Created attachment 179941 [details] Test for the bug Hello. I've noticed that you can execute a code from ZFS filesystem with exec property set to off with mmap'ing it with PROT_READ | PROT_EXEC protection. If this is not done at mmap time, further calls to mprotect trying to set PROT_EXEC protection will fail. For example, I cannot launch SBCL with core image in my no-exec home directory (because it calls mprotect), but I can execute any code from shared libraries in home directory if I open it with dlopen(). It seems to me as a bug, so I report. I attach a working example to illustrate a problem. It will require some tuning. In the attached archive compile lib.c as a shared library. Then place it in no-exec ZFS filesystem. Then compile test-working.c and test-bug.c, replacing hard-coded values in calls to open() and mmap() (filename and address of return_value. You can get the address with objdump -T). Place binaries somewhere you can execute them. Execute test-working at first. It will fail to work if library is in no-exec FS. Then execute test-bug. It will return the value 4 from the library no matter where it is stored. Even if it is on no-exec FS, it will be executed.
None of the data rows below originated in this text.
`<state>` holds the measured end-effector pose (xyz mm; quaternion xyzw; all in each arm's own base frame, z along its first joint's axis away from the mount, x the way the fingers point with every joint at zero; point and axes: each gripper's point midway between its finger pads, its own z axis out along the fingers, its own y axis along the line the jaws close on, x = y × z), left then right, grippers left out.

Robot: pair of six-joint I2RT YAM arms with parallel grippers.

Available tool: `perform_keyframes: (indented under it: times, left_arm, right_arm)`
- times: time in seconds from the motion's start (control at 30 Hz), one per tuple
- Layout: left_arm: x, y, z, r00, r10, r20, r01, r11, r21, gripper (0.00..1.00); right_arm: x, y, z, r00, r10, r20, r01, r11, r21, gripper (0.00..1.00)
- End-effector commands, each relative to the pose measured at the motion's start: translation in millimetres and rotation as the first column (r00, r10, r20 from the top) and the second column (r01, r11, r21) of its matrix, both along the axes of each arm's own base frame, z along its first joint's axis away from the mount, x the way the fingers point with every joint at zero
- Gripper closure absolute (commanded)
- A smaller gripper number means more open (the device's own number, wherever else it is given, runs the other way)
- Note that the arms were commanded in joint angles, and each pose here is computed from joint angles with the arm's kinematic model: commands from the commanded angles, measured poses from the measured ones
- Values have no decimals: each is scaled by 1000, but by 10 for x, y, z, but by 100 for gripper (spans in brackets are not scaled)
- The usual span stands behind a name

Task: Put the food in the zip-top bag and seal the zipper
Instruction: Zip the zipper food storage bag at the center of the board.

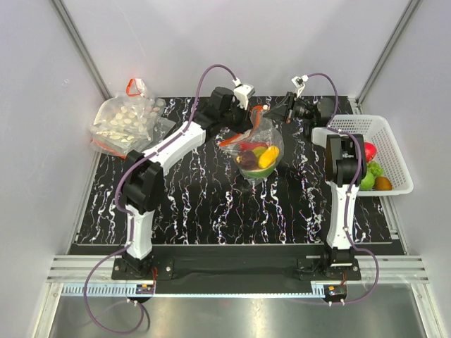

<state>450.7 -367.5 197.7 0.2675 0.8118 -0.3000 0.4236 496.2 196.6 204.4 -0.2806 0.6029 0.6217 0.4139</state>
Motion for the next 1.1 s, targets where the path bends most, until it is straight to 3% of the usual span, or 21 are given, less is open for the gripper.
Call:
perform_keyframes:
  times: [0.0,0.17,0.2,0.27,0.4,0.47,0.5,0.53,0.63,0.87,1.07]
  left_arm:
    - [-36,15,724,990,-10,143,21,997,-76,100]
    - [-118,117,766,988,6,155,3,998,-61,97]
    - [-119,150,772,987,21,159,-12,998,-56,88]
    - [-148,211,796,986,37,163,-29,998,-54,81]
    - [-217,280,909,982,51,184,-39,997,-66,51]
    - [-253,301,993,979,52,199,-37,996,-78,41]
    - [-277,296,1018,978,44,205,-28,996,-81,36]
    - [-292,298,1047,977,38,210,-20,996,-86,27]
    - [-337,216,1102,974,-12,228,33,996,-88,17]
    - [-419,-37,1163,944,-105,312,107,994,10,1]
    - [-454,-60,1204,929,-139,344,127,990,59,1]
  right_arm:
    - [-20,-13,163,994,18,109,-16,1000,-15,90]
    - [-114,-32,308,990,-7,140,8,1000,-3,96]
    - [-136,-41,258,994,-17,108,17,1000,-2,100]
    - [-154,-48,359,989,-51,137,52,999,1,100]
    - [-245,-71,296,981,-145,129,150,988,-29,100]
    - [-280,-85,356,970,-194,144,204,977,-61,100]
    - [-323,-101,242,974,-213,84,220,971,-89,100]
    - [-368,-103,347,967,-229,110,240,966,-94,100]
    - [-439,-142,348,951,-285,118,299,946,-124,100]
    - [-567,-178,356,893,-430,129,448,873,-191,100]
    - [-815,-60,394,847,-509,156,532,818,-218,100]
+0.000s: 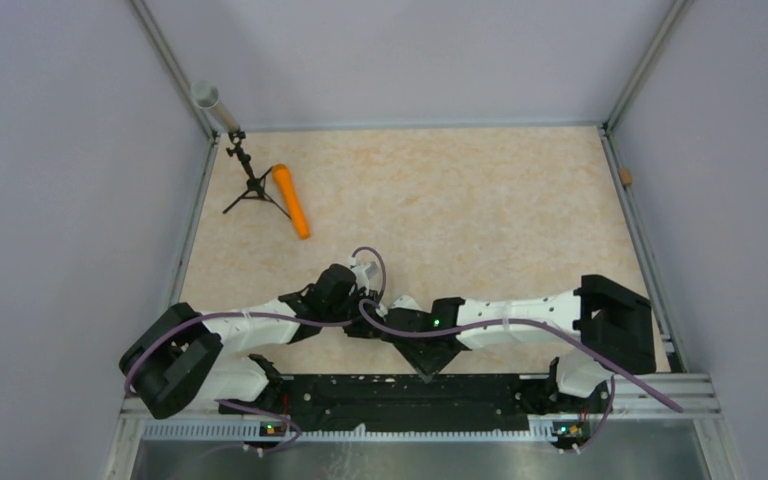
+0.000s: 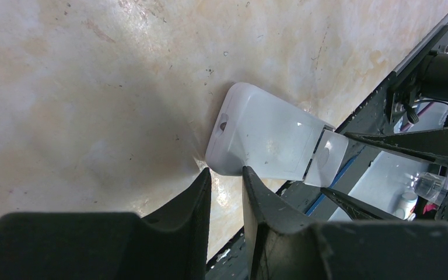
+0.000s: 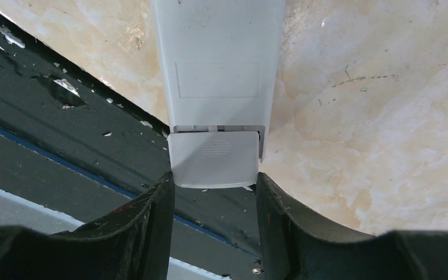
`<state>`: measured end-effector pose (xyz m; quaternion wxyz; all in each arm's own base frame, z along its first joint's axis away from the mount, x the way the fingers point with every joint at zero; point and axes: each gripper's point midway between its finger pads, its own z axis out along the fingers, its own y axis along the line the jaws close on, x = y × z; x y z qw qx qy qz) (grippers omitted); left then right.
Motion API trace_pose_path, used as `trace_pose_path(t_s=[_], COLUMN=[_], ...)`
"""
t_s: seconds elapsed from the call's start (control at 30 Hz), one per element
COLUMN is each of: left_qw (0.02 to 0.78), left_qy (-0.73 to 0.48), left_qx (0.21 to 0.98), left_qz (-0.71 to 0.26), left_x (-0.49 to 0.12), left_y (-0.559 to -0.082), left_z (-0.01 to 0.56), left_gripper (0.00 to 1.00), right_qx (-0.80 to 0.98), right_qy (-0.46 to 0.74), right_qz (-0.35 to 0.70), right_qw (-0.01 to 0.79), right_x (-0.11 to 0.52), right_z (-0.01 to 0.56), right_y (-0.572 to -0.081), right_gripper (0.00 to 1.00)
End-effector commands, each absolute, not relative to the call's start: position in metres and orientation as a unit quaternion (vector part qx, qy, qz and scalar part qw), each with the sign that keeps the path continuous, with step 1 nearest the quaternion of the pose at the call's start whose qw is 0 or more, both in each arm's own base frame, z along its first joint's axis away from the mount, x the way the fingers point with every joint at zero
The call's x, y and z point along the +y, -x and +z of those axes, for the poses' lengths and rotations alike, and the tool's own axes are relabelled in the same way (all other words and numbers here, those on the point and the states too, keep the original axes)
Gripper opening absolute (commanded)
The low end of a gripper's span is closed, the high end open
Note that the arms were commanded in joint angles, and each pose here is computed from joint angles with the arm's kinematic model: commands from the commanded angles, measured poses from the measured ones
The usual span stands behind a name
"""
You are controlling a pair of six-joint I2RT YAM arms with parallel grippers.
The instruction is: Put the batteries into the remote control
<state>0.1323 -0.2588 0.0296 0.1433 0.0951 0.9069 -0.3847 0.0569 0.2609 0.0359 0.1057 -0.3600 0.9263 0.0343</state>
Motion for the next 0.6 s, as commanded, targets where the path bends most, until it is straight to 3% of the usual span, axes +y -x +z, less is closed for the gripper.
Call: trace_pose_path(t_s=[0.0, 0.57], left_qw=[0.159, 0.157], left_qy=[-0.108, -0.109], left_qx=[0.895, 0.894], left_qz=[-0.403, -0.405], left_x=[-0.2635, -0.2655], left_y=[-0.1331, -0.1338], left_z=[0.04, 0.0394], left_gripper=[0.27, 0.27], right_qx=[0.93, 0.933], right_qy=[0.349, 0.337], right_qz=[0.031, 0.028], right_qw=[0.114, 0.121], right_x=[0.2606, 0.2535], right_z=[0.0335, 0.0374], right_y=[-0.0621, -0.0659], right_gripper=[0.12, 0.12])
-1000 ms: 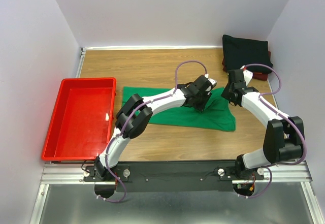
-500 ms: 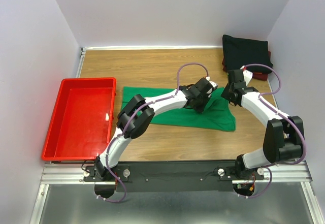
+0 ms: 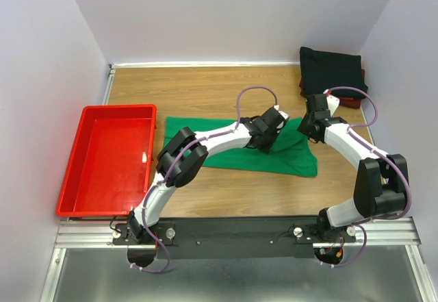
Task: Fold and stack the t-shirts
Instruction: Fold the tshirt
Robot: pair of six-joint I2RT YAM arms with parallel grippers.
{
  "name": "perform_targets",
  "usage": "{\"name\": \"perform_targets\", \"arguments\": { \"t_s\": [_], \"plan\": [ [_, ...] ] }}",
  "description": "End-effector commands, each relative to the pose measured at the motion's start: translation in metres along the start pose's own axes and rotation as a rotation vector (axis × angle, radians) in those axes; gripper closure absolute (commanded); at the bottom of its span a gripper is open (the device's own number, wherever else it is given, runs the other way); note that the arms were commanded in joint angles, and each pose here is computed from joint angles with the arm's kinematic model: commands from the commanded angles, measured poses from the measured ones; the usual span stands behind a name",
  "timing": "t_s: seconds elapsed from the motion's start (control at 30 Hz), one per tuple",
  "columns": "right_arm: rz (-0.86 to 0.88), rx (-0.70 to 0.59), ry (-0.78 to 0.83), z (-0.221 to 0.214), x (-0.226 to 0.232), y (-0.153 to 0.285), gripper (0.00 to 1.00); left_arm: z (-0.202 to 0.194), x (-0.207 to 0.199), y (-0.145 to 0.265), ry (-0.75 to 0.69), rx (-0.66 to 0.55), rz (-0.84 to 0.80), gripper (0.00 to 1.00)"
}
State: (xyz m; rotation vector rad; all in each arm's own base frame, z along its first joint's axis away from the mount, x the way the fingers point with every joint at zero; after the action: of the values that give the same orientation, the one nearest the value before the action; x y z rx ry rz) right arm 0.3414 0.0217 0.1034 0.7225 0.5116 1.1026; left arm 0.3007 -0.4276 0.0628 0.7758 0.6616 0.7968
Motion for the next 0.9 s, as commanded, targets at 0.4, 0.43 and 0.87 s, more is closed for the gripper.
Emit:
{"name": "perform_targets", "arguments": {
  "t_s": [0.4, 0.43, 0.87],
  "plan": [
    [0.074, 0.035, -0.025, -0.016, 0.003, 0.009, 0.52, 0.012, 0.003, 0.03, 0.005, -0.058, 0.035, 1.0],
    [0.076, 0.042, -0.023, -0.02, 0.001, 0.009, 0.52, 0.011, 0.002, 0.031, 0.004, -0.053, 0.029, 1.0],
    [0.146, 0.067, -0.013, -0.036, 0.002, 0.02, 0.53, 0.006, 0.004, 0.041, 0.013, -0.048, 0.013, 0.91]
  ]
}}
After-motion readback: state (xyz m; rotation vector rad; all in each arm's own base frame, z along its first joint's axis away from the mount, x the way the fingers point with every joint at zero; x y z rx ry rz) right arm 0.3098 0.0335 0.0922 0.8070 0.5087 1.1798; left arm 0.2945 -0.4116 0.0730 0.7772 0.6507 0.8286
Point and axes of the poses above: each gripper's point midway between its finger pads, its own y axis back along the fingers, its own x axis along the line the jaws close on, z = x × y, the point moved 3 cm from there along y, back along the fingers, and after that the axes turned 9 degrees about y, right-handed, at the moved point
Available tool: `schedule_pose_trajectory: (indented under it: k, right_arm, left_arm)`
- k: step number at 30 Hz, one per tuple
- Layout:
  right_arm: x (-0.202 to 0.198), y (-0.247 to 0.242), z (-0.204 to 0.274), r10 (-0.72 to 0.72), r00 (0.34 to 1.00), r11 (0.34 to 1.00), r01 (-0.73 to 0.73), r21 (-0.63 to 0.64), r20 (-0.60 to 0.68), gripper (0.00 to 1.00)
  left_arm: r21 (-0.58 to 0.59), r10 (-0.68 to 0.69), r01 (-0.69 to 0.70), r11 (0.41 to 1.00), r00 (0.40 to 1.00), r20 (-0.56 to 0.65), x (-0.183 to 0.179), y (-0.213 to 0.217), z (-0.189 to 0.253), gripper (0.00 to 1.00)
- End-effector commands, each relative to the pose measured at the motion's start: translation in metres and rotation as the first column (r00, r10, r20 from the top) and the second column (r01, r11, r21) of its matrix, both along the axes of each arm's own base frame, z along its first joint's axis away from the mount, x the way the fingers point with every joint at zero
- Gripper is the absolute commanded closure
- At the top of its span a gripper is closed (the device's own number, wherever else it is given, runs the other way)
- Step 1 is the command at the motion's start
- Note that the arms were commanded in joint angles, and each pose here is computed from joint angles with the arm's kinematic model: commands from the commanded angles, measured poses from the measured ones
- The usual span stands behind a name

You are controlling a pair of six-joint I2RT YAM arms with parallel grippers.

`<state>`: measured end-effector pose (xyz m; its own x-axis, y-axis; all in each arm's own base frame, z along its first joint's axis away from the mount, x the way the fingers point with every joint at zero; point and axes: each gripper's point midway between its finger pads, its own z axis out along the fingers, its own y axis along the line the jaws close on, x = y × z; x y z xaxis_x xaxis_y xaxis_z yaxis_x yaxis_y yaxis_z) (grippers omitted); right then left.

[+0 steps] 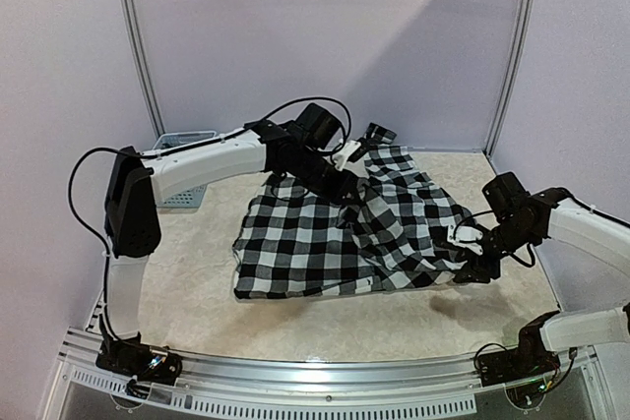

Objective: Fold and stack the mixed laundry pile
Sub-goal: Flatten out the crumpled shirt at the center of the board.

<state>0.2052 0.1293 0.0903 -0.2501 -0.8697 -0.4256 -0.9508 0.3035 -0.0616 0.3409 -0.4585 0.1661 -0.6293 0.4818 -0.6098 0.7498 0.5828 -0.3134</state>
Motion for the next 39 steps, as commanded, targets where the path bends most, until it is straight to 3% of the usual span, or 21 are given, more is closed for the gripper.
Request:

I must add that this is not ZFS specific as it seemed at first, rather vm specific. It's all the same in any file system mounted with -o noexec. You can use libraries with dlopen() or mmap files with PROT_READ | PROT_EXEC
-o noexec only means that execve(2) with a binary living on that filesystem is disallowed, -o noexec does not disable mmaping with PROT_EXEC. So that part of the bug report is not a bug. I am interested in the other part, where mprotect(PROT_EXEC) fails to you. Can you provide a minimal example which demostrate what you are trying to do and failed syscall ? I want a minimal test program in C.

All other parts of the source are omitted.